Just my take on a few things you mentioned.

There isn’t any rule book as far as I know about introducing your kids to a new partner but I certainly wouldn’t allow the ex to dictate what’s right or wrong for you. I suppose all you can do is take your time when you meet someone new and explain the situation as I’m sure a new partner will have similar concerns to attend to assuming they have their own children. All I will say is this - Kids are wiley creatures (I think yours are a similar age to mine) and they pick up on all sorts. When I sat my 2 down and told them they were like “yeah we know Dad” and then rolled their eyes. Turns out they’d overheard me on the phone a few times even though I was trying to be very very discreet..!! In fact I think it has helped in the long run as my eldest said he was pleased for both me and his Mum that we had met someone new because we were both obviously a lot happier now.

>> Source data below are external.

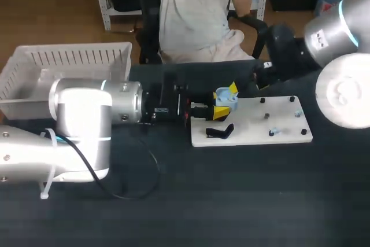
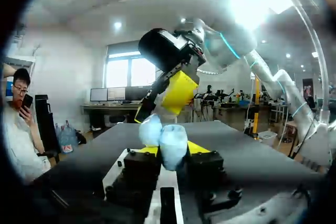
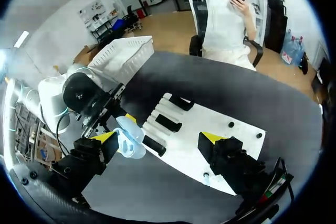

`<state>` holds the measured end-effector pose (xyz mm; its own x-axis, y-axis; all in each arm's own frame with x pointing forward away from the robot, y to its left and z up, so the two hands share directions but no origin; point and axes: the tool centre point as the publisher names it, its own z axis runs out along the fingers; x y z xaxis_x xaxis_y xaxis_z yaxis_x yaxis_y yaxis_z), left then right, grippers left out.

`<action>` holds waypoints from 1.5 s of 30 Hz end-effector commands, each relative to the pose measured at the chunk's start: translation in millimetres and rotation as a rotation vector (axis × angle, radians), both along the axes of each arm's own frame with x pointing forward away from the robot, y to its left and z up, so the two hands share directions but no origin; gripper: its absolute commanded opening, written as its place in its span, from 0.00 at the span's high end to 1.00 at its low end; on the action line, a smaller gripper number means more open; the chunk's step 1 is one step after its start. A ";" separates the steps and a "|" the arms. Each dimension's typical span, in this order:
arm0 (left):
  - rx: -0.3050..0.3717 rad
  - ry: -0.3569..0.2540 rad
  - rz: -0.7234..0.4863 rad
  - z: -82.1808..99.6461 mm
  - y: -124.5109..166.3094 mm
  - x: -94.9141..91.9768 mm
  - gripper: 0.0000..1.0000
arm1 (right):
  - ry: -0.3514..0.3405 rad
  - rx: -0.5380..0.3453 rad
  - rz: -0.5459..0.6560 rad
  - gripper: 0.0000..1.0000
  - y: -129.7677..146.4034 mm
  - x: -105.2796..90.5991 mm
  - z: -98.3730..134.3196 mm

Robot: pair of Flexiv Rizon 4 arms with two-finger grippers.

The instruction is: Pick up each earbud case from the left stands, insert the matching earbuds, close the lid, and place the case in the box.

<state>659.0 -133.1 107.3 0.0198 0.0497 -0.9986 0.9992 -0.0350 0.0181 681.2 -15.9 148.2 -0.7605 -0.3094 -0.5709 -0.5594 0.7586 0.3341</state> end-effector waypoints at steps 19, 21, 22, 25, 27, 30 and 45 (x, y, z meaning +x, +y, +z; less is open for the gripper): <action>0.002 0.000 0.000 0.3 -0.5 0.3 1.00 | 0.168 -0.549 -0.201 0.00 -114.0 -8.8 -11.6; 0.002 0.000 0.000 0.3 -0.5 0.3 1.00 | 0.187 -0.591 -0.195 0.00 -117.8 -9.7 -20.4; 0.002 0.000 0.000 0.3 -0.5 0.3 1.00 | 0.199 -0.602 -0.196 0.00 -119.8 -9.3 -24.5; 0.002 0.000 0.000 0.3 -0.5 0.3 1.00 | 0.229 -0.632 -0.190 0.00 -124.3 -7.8 -36.0; 0.002 0.000 0.000 0.3 -0.5 0.3 1.00 | 0.245 -0.654 -0.192 0.00 -127.3 -5.4 -42.3; 0.002 0.000 0.000 0.3 -0.5 0.3 1.00 | 0.270 -0.673 -0.187 0.00 -128.8 -3.7 -50.5; 0.002 0.000 0.000 0.3 -0.5 0.3 1.00 | 0.388 -0.713 -0.257 0.52 -131.6 7.6 -89.5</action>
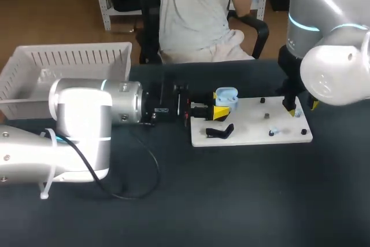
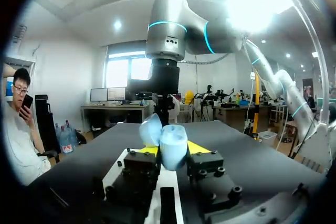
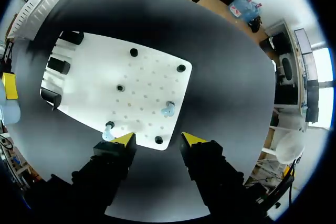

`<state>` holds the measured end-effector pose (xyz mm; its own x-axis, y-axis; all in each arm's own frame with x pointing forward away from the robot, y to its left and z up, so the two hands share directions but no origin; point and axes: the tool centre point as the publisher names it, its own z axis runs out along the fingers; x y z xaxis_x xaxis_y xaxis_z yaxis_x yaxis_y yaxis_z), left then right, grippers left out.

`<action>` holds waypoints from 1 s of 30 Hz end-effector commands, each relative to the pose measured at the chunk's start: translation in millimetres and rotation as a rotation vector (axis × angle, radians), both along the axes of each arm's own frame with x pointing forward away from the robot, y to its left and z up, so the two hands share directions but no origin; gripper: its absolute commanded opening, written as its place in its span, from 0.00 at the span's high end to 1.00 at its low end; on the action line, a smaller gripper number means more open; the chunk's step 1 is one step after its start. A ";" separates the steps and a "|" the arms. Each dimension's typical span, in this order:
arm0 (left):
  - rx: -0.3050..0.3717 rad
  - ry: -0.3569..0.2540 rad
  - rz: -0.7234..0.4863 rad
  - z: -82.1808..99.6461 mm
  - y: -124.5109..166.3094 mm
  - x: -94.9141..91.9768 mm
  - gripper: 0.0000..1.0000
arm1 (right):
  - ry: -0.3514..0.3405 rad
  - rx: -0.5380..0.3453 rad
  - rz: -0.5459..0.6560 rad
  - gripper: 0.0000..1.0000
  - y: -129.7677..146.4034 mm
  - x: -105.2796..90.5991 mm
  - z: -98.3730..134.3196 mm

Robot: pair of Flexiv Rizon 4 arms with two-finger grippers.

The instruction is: Pick up each earbud case from the left stands, insert the matching earbuds, close the lid, and place the case in the box.

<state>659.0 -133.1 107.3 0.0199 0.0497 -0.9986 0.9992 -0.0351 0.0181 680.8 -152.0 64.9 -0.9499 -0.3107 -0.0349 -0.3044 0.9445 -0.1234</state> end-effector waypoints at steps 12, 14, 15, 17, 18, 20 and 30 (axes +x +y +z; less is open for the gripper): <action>0.002 0.000 0.001 0.3 -0.6 0.3 1.00 | -0.021 -0.024 -0.207 0.51 -2.1 8.3 -13.2; 0.002 0.000 0.001 0.3 -0.6 0.3 1.00 | -0.025 -0.022 -0.220 0.52 -2.9 8.2 -13.4; 0.002 0.000 0.001 0.3 -0.6 0.3 1.00 | -0.028 -0.021 -0.223 0.52 -3.5 8.2 -14.1; 0.002 0.000 0.001 0.3 -0.6 0.3 1.00 | -0.030 -0.021 -0.228 0.55 -4.9 7.5 -16.2; 0.002 0.000 0.001 0.3 -0.6 0.3 1.00 | -0.034 -0.022 -0.229 0.60 -5.2 7.5 -17.3; 0.002 0.000 0.001 0.3 -0.6 0.3 1.00 | -0.037 -0.028 -0.229 0.60 -5.6 7.7 -18.8; 0.002 0.000 0.001 0.3 -0.6 0.3 1.00 | -0.065 -0.033 -0.214 0.57 -5.4 14.3 -22.7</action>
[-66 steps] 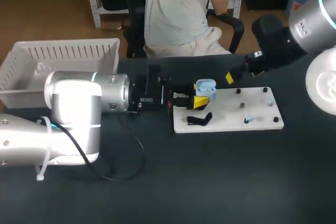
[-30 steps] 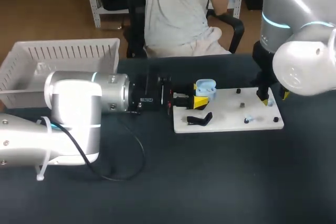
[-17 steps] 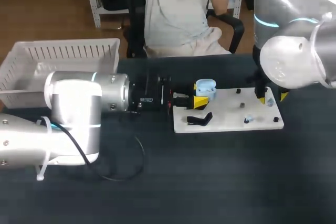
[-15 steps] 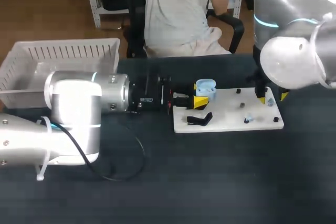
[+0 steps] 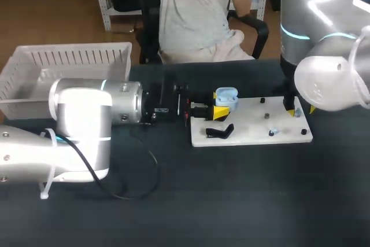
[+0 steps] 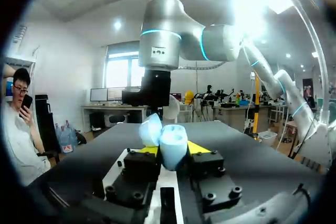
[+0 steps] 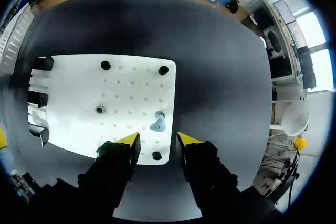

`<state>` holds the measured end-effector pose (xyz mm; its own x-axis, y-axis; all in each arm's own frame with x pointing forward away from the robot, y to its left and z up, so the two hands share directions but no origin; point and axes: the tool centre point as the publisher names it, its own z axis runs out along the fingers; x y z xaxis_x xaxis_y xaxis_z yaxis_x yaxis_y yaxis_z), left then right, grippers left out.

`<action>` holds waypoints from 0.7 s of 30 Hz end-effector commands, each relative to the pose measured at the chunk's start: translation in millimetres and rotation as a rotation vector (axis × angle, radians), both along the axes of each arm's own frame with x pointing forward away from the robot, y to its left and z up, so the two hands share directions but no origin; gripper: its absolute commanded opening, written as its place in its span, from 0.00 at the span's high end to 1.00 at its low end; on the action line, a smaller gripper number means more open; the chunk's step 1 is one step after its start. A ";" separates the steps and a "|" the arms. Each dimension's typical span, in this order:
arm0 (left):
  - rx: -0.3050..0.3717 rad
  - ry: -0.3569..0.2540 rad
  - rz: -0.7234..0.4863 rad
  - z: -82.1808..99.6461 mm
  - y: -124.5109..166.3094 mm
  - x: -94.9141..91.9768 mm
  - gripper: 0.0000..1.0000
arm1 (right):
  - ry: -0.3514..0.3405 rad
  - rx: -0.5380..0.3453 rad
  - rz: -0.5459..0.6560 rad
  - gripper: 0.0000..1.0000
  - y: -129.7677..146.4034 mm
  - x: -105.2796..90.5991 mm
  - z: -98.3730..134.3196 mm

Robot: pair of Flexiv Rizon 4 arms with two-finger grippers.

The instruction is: Pick up each earbud case from the left stands, insert the matching earbuds, close the lid, and place the case in the box.

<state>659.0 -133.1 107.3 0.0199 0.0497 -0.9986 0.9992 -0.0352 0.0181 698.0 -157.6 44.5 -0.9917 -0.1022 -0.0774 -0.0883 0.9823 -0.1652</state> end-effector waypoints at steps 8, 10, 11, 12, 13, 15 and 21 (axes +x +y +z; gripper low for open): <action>0.002 0.000 0.001 0.3 -0.6 0.3 1.00 | -0.015 -0.014 0.007 0.59 1.4 4.5 -6.5; 0.002 0.000 0.001 0.3 -0.6 0.3 1.00 | -0.014 -0.019 0.008 0.60 1.2 5.3 -7.0; 0.002 0.000 0.001 0.3 -0.6 0.3 1.00 | -0.014 -0.020 0.008 0.60 1.3 5.7 -7.2; 0.002 0.000 0.001 0.3 -0.6 0.3 1.00 | -0.015 -0.023 0.010 0.61 1.5 6.1 -7.3; 0.002 0.000 0.001 0.3 -0.6 0.3 1.00 | -0.016 -0.025 0.011 0.62 1.7 6.5 -7.4; 0.002 0.000 0.001 0.3 -0.6 0.3 1.00 | -0.016 -0.028 0.012 0.63 1.8 7.9 -7.8; 0.002 0.000 0.001 0.3 -0.6 0.3 1.00 | -0.016 -0.034 0.011 0.66 1.9 9.4 -10.5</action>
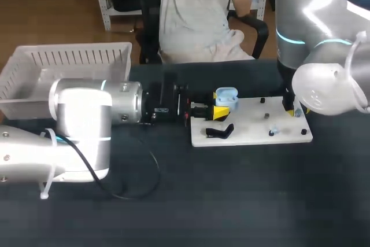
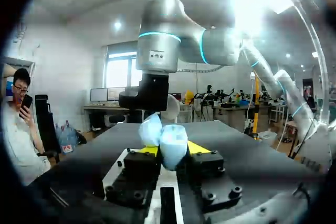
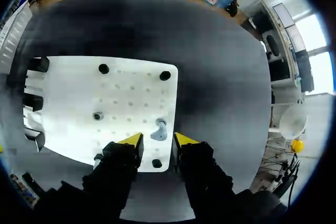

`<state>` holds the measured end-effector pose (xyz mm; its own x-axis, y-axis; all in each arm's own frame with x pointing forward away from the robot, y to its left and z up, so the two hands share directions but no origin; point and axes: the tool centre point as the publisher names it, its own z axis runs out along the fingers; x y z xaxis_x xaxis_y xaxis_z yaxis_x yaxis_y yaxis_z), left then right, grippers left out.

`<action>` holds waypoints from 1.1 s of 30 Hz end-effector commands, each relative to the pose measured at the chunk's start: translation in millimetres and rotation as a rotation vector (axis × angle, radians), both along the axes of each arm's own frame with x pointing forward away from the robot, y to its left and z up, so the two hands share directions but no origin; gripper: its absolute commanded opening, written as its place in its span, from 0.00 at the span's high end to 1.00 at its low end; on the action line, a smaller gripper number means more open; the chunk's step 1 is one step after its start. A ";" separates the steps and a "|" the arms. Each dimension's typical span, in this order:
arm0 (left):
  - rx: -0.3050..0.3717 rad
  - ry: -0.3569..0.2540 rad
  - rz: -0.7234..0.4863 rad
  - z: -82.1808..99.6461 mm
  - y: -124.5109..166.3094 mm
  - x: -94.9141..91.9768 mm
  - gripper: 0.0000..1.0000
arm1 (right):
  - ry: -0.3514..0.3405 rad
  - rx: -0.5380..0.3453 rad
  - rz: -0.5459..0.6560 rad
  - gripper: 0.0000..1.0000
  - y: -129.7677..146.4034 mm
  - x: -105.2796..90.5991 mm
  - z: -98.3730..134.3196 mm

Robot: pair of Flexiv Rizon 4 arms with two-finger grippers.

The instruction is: Pick up each earbud case from the left stands, insert the matching earbuds, close the lid, and place the case in the box.

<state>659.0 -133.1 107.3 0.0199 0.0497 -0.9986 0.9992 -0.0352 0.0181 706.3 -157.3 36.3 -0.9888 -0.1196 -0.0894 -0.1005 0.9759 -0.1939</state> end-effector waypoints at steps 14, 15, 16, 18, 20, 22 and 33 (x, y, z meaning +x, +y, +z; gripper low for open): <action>0.002 0.000 0.001 0.3 -0.6 0.3 1.00 | 0.003 -0.022 -0.014 0.70 -0.4 0.5 -7.4; 0.002 0.000 0.001 0.3 -0.6 0.3 1.00 | 0.002 -0.023 -0.014 0.70 -0.5 0.6 -7.4; 0.002 0.000 0.001 0.3 -0.6 0.3 1.00 | 0.001 -0.023 -0.015 0.71 -0.5 0.6 -7.4; 0.002 0.000 0.001 0.3 -0.6 0.3 1.00 | -0.001 -0.024 -0.015 0.70 -1.0 0.8 -7.1; 0.002 0.000 0.001 0.3 -0.6 0.3 1.00 | -0.002 -0.025 -0.016 0.69 -2.1 1.2 -7.1; 0.002 0.000 0.001 0.3 -0.6 0.3 1.00 | -0.003 -0.027 -0.015 0.70 -2.7 1.5 -7.1; 0.002 0.000 0.001 0.3 -0.6 0.3 1.00 | -0.007 -0.024 -0.015 0.74 -4.6 3.8 -9.5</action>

My divorce came through in Feb of this year after I started proceedings in Sept 2014. Although mine was almost textbook ‘amicable’ it is a stressful time and got me down a few times. Just the thought of the ‘better times’ that are no more so my advice no matter how straight forward or complex the process becomes just be sure to take some time out for yourself. You also cannot rush the process so need to just go with the flow.

As for a relationship again there is no rulebook and you did the right thing calling things off if it didn’t feel right or your head was / is not in the right place. I do think there is a bit of pressure to be ‘dating’ especially when you get to our ages but in reality there is no pressure and being honest I quite liked having my own space and doing my own thing. I have since met a lovely lass and we’ve been seeing each other about 9 months now. Although I do find it very hard to allow myself to fully let go (once bitten and all that..!!). I know I do still have a few courses of bricks in my virtual barrier but I’m just taking things a day at a time and all being well as the relationship progresses things will fall into place.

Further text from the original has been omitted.